* Material to process *
_ _ _ _ _ _ _

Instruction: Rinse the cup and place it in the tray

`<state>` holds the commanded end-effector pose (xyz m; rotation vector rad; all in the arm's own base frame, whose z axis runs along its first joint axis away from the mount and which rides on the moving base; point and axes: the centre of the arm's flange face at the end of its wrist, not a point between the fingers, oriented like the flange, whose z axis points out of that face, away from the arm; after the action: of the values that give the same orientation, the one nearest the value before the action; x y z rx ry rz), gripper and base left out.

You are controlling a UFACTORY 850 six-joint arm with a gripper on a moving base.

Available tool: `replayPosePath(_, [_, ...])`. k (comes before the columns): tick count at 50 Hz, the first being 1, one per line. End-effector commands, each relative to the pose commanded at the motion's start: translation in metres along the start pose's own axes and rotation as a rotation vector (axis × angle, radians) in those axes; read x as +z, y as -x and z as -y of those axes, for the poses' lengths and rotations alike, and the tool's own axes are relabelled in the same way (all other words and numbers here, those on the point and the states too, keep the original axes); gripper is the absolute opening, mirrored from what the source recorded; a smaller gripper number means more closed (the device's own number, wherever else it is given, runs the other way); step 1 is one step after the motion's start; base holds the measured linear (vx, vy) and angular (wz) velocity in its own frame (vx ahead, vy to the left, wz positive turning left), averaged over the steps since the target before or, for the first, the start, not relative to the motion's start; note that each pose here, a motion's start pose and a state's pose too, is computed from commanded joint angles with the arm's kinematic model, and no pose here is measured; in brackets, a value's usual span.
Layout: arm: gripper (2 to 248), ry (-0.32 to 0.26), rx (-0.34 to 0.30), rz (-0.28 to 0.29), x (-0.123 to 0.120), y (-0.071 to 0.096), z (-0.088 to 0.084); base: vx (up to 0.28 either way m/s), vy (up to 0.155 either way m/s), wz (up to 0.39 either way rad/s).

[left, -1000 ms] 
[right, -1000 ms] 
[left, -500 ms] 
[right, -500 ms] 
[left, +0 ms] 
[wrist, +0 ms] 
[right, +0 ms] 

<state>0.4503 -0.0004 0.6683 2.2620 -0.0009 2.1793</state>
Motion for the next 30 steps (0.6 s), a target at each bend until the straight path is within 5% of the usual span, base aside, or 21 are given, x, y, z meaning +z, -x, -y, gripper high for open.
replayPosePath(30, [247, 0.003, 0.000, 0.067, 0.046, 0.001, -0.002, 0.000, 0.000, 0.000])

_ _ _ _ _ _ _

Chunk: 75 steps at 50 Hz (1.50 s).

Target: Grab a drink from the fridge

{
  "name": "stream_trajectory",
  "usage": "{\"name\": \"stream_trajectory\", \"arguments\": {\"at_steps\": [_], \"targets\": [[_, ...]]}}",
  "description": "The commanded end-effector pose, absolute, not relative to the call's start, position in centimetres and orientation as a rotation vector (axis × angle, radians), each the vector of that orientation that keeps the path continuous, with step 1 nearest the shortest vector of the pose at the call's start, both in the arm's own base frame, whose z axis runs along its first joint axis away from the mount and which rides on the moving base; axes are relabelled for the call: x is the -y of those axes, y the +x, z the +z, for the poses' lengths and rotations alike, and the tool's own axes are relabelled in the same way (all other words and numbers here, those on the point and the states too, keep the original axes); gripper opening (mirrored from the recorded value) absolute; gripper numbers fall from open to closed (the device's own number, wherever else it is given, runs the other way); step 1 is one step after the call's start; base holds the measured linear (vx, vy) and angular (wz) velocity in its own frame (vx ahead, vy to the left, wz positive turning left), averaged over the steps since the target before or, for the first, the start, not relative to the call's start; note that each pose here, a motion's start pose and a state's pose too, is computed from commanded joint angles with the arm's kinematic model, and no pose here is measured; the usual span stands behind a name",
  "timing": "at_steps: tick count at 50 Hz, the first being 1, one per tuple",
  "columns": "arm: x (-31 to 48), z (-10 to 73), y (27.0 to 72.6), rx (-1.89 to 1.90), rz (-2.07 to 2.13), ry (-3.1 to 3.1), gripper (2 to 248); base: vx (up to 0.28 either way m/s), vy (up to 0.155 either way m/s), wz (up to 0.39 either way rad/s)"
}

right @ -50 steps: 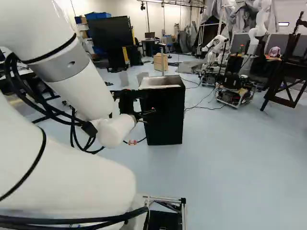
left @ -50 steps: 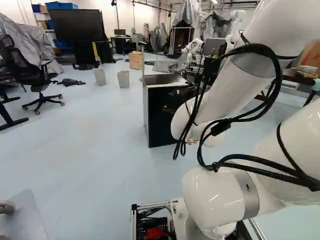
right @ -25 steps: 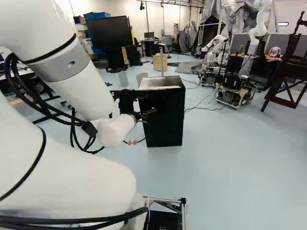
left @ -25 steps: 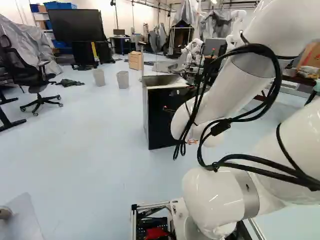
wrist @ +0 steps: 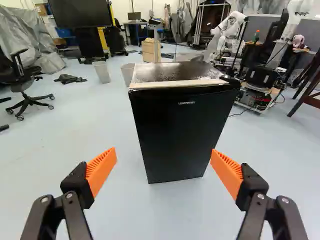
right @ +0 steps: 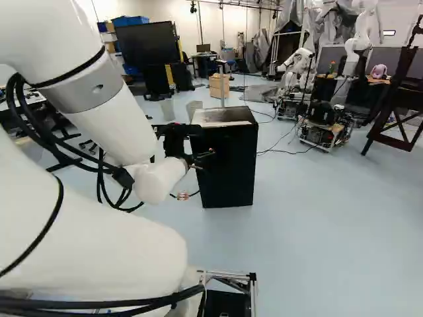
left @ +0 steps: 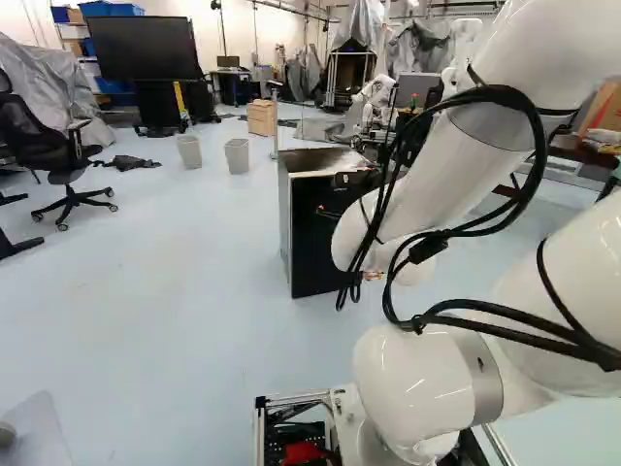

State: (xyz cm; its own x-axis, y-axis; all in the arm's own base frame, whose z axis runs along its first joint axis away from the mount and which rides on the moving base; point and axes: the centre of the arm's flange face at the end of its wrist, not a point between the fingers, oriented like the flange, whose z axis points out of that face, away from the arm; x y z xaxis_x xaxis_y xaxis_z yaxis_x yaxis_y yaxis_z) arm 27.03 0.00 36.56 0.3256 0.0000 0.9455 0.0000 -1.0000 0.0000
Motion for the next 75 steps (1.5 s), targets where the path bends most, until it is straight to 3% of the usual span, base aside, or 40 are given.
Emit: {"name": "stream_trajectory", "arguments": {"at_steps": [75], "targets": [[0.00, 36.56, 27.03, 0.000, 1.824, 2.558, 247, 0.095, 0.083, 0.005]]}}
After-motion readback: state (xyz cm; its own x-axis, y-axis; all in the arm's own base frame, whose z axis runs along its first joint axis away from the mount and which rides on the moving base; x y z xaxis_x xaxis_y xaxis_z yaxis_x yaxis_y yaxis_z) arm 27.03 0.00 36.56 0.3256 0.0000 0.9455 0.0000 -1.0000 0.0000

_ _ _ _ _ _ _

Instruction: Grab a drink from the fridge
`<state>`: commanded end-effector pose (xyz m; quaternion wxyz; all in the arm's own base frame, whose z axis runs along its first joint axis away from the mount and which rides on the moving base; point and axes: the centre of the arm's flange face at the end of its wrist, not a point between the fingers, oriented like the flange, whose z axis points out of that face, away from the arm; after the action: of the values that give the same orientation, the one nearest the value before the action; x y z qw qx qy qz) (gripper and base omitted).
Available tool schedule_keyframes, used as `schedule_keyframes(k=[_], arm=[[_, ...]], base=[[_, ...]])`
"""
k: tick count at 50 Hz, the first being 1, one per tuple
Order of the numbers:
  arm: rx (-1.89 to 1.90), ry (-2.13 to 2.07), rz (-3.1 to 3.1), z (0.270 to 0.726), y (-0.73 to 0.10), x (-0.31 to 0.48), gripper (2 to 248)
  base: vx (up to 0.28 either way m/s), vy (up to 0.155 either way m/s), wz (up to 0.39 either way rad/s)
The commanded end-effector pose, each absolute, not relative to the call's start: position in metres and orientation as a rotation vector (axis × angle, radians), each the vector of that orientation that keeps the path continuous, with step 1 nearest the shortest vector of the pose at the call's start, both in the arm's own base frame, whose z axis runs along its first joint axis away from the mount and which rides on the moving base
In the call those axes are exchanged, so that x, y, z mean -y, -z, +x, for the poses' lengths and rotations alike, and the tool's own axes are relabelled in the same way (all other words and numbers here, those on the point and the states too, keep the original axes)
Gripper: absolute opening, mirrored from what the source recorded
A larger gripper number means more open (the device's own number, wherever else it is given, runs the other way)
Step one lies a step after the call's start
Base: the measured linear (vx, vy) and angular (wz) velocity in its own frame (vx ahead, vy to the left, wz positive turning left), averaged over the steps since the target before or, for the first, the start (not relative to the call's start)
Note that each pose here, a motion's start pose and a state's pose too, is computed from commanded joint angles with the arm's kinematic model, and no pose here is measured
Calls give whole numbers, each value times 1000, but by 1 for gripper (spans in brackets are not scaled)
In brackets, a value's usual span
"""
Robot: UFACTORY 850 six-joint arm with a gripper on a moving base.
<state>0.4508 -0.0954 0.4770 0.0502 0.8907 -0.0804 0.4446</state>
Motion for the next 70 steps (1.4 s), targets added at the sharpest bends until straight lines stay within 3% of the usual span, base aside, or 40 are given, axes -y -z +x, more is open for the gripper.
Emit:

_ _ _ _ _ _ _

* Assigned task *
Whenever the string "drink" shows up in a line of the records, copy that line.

* Task response *
Target: Grab a drink from the fridge
Instruction: Grab a drink from the fridge

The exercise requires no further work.